# [Work request]
Copy out each line of the material in which the word "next" appears.

# [Entries supplied]
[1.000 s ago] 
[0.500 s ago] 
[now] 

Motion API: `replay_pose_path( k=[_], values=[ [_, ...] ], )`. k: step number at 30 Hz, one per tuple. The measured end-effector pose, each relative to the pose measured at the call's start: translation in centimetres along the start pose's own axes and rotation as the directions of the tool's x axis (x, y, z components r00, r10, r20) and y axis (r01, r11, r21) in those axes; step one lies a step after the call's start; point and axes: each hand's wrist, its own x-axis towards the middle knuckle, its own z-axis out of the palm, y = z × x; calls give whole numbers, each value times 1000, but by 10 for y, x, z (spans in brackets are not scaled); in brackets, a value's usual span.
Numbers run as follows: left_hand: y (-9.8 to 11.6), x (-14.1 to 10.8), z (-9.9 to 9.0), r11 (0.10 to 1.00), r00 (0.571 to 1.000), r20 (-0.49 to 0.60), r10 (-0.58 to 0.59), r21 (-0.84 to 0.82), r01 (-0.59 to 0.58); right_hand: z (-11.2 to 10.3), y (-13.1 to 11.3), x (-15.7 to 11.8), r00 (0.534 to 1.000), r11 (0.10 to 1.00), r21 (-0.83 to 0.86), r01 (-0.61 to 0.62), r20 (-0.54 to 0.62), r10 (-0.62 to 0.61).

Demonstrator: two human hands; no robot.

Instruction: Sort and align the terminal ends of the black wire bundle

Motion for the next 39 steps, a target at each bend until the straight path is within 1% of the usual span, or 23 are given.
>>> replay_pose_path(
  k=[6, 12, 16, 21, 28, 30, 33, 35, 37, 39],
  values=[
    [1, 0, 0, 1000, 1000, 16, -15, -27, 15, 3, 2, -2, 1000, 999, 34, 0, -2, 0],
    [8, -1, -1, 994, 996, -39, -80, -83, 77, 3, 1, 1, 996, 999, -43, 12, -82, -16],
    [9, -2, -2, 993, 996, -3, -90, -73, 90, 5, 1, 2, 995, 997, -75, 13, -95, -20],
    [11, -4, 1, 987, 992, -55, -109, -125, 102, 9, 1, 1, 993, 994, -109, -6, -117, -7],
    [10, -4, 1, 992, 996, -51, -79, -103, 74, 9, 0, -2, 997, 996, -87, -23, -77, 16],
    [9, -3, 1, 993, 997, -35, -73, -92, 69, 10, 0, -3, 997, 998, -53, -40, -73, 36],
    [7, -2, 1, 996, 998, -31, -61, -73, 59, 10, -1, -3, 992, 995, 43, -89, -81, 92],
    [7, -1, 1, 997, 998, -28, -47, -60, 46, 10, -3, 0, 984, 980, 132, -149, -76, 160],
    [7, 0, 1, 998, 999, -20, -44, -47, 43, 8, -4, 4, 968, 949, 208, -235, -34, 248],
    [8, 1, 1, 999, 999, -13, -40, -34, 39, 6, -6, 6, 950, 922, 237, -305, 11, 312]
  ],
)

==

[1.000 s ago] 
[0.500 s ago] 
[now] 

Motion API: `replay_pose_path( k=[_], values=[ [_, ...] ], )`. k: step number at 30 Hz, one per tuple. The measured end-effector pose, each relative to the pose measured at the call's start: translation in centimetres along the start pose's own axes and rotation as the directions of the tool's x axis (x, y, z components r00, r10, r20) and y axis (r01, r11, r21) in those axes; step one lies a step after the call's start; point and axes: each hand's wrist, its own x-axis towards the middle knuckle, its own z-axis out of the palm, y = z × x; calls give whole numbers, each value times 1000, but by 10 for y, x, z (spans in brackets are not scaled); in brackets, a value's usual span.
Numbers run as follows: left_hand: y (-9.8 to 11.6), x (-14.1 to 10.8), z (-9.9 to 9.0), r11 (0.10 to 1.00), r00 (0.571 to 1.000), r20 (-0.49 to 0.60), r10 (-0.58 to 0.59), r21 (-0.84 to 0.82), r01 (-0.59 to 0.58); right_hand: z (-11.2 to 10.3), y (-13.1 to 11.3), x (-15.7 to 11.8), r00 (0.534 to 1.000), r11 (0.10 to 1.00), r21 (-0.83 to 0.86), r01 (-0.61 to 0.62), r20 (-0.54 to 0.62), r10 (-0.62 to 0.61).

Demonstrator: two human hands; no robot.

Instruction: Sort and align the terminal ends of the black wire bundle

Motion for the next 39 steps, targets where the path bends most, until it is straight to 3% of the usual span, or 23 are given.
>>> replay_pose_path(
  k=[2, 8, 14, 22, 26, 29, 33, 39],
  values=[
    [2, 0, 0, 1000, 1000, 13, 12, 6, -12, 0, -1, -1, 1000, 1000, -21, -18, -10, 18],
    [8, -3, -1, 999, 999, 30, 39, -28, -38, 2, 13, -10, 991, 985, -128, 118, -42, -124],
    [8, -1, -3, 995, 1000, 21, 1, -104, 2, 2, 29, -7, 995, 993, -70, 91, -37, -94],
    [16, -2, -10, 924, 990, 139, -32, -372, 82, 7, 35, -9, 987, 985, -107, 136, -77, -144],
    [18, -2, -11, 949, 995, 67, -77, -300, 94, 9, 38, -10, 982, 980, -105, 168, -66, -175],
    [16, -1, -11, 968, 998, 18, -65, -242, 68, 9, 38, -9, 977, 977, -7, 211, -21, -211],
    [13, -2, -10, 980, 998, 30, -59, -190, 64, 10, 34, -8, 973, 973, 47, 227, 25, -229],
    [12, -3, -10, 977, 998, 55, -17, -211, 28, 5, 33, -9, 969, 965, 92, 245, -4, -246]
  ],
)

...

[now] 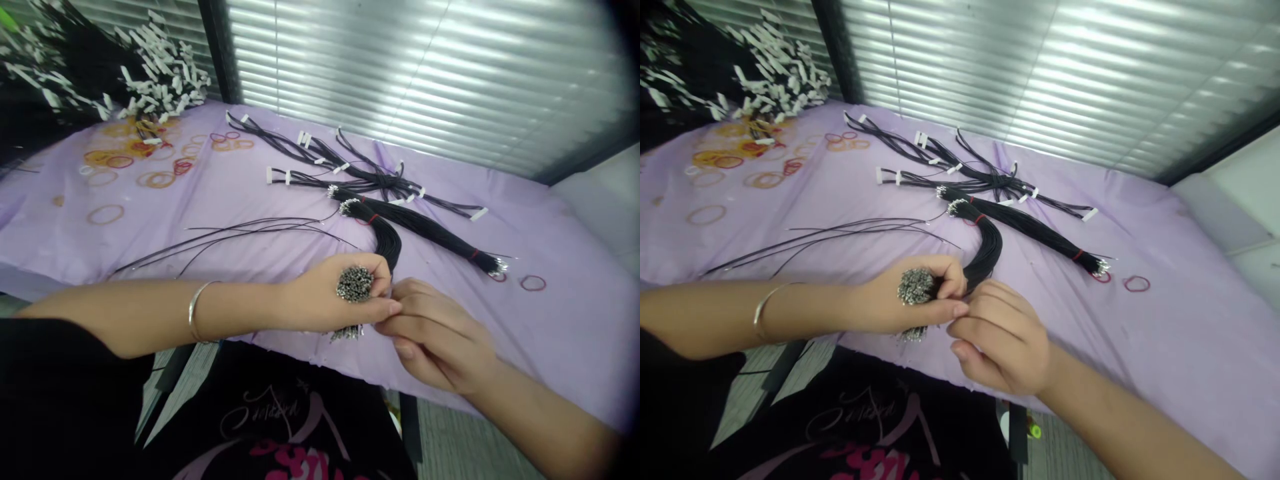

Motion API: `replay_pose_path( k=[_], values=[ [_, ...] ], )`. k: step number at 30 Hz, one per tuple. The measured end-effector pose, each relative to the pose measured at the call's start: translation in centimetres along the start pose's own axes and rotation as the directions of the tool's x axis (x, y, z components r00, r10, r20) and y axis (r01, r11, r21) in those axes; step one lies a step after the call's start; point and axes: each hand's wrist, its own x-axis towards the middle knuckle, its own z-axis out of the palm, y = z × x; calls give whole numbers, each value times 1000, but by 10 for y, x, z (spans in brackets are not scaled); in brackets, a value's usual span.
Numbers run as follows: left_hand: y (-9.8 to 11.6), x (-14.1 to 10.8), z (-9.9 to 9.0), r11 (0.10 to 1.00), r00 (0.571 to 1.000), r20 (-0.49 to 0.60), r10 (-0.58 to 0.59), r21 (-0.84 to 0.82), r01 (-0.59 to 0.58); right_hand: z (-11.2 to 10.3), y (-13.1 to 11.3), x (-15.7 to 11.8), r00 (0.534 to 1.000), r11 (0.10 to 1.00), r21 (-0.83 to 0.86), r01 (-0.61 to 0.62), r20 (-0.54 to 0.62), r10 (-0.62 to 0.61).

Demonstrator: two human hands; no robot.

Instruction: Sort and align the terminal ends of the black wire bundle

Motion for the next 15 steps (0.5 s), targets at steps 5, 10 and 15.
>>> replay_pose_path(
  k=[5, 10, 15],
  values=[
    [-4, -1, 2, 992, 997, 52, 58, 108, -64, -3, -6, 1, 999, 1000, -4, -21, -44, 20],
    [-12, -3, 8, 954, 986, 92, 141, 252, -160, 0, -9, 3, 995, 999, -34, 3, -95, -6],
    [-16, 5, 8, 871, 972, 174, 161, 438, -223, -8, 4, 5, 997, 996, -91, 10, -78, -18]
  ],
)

# [Solution to this exercise]
Motion for the next 39 steps, a target at each bend until the straight path is within 1% of the usual span, or 23 are given.
Motion for the next 39 steps, targets where the path bends most, until it is straight to 3% of the usual span, or 23 are given.
Motion for the next 15 steps (0.5 s), targets at steps 5, 10 and 15.

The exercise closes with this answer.